Por anos, os filmes clássicos de Natal representaram o feriado a partir da perspectiva de famílias brancas. Um reflexo de uma sociedade com uma visão caucasiana e eurocêntrica. No entanto, com a diversidade em discussão, as histórias passaram a ser contadas a partir de outros pontos de vistas. Essa visão chegou também às produções natalinas.
“Acho que é empolgante podermos ver pessoas negras, todas juntas nesse universo”, defende o astro Forest Whitaker, vencedor do Oscar por O último rei da Escócia, que protagoniza o filme Uma invenção de Natal, que estreia em 13 de novembro (sexta-feira) no catálogo da Netflix com o elenco majoritariamente negro composto ainda por estrelas como Keegan-Michael Key (Meu nome é Dolemite) e Phylicia Rashad (Creed).
“O que é importante para mim (na representação negra no filme) é que são humanos, que amam, que se preocupam, que têm medo, que têm desafios, como todo mundo, como qualquer pessoa branca, amarela... Acho que é bom para as pessoas verem negros como humanos (sem estereótipos). Isso é muito importante”, defende Keegan-Michael. O que é endossado por Phylicia: “Isso é normal para mim. Isso é o tipo de trabalho que sempre fiz e vou continuar fazendo. Acho que a Netflix é bastante inclusiva. Há tantas culturas diferentes e tradições. Quero saber mais. Eu sei que é pedir muito, mas esse é o meu desejo”.

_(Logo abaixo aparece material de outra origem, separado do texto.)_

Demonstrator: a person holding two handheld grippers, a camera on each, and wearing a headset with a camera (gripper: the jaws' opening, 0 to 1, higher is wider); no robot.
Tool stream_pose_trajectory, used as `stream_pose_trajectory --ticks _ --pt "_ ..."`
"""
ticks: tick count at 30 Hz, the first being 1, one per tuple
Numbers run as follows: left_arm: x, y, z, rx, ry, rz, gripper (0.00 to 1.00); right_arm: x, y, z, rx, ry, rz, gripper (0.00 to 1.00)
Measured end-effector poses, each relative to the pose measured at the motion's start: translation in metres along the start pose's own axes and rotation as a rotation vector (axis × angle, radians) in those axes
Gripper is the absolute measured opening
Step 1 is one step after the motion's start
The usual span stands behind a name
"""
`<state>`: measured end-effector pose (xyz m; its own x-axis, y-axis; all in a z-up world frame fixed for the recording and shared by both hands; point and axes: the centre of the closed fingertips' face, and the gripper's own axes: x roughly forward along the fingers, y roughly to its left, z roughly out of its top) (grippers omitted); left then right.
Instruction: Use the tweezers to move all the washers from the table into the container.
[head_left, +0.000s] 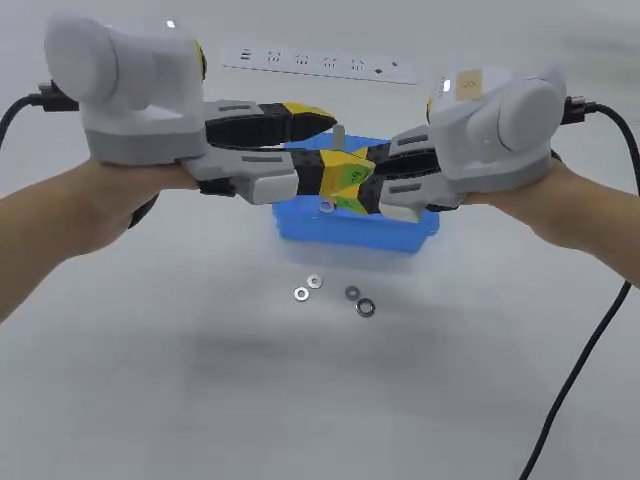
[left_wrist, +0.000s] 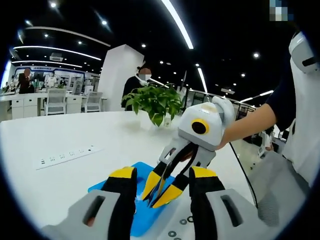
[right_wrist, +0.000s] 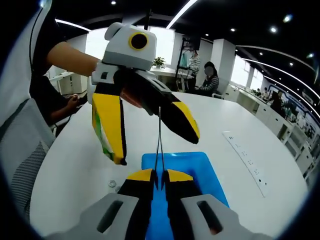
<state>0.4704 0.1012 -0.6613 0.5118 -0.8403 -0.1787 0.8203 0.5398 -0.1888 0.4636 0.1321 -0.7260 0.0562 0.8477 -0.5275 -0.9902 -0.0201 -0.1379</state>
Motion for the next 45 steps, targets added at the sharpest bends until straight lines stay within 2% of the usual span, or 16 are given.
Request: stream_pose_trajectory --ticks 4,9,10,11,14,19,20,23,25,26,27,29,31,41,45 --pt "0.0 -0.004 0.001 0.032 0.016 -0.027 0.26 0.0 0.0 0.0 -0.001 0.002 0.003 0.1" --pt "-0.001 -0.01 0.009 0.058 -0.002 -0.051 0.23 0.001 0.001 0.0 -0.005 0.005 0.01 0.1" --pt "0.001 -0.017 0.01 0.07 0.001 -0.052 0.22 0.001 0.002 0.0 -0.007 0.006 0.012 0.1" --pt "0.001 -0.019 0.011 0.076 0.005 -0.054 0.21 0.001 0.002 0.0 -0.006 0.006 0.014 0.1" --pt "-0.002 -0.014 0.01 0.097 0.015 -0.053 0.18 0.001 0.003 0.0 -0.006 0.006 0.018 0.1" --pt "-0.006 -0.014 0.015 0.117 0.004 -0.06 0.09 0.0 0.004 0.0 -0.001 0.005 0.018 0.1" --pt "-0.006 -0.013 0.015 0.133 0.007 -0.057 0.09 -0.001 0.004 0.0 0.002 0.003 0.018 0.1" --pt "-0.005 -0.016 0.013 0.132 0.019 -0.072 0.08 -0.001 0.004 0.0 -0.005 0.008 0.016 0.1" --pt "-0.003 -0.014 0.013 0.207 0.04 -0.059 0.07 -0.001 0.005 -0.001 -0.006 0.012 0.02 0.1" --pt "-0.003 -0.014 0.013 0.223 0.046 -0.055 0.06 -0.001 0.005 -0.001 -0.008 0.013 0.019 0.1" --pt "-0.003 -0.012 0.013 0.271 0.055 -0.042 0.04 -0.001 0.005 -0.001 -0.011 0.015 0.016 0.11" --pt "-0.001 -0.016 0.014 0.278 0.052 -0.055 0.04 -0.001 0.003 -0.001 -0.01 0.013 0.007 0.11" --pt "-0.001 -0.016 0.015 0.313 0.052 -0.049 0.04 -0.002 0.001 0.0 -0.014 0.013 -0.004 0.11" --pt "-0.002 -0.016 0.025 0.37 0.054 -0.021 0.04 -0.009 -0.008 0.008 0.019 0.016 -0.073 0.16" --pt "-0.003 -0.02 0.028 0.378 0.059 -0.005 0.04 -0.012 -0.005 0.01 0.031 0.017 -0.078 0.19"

O longa-metragem acompanha a história de Jeronicus Jangle, papel de Forest, um fabricante de brinquedos que perde toda a sua magia depois que o fiel aprendiz, interpretado por Keegan-Michael Key, rouba o livro dele com todas as criações impulsionado pelo boneco que ganha vida Don Juan Diego (Ricky Martin). Desesperançoso, o personagem segue no caminho oposto da criação e da magia, principalmente após a morte da esposa. A trajetória do protagonista muda quando ele se depara com a neta Journey (Madalen Mills), tão inventiva quanto o avô foi um dia.
A produção tem aspectos dramáticos e também cômicos. Tudo isso regado a momentos musicais. Num longa-metragem criado e dirigido por David E. Talbert, que já havia trabalhado anteriormente com obras natalinas, com auxílio musical de Philip Lawrence (compositor de sucessos de Bruno Mars) e John Legend. “Eu queria poder levar música e alma para o mundo, especialmente agora, com tudo que está acontecendo”, avalia Talbert.
Assim como as produções temáticas de Natal, o filme da Netflix é regado de mensagens, que podem ser vistas de formas diferentes pelos espectadores. Para Anika Noni Roseque, que dá vida à filha de Jeronicus Jangle, cada pessoa terá uma interpretação diferente. “Acho que é sobre o amor da família e a força ao conhecer o seu passado”, comenta.
Já Keegan destaca que a mensagem mais importante do filme é celebrar a importância de se estar junto. “Também é sobre perdão, segundas chances”, completa. O criador David aposta na mensagem de que “tudo é possível”. “Por mais clichê que seja”, acrescenta.
A luta continua
Era exatamente 25 de dezembro de 2019 quando a Globo deu um presente de Natal: o especial Juntos a magia acontece. Na tela, o programa roteirizado por Cleissa Regina trazia uma linda história de Natal protagonizada por uma família negra, com direito a Milton Gonçalves emocionando vestido de Papai Noel. Até hoje, Cleissa colhe os frutos da iniciativa, sendo indicada a prêmios pelo programa.
“Acho que tanto a inovação quanto a qualidade do projeto contam (para a repercussão do programa até hoje). Inovação não só em finalmente termos uma obra com protagonismo negro na TV, mas também de termos um filme de Natal brasileiro. Para mim, o sucesso entre as crianças foi o mais surpreendente, não esperava que elas fossem gostar tanto”, afirma Cleissa.
Incansável, a escritora agora se dedica a uma série sobre negros no mundo da moda, ainda sem emissora ou plataforma definida a ser exibida. A única certeza é a busca por representatividade, sempre presente na vida e na obra da primeira roteirista negra a assinar um projeto solo na Globo. “Espero que isso signifique uma mudança, um momento novo na televisão e no audiovisual brasileiro no geral”, afirma Cleissa, citando a novela Bom Sucesso como outro bom exemplo de que o público está, sim, preparado para esse protagonismo. Resta saber se as emissoras também estão.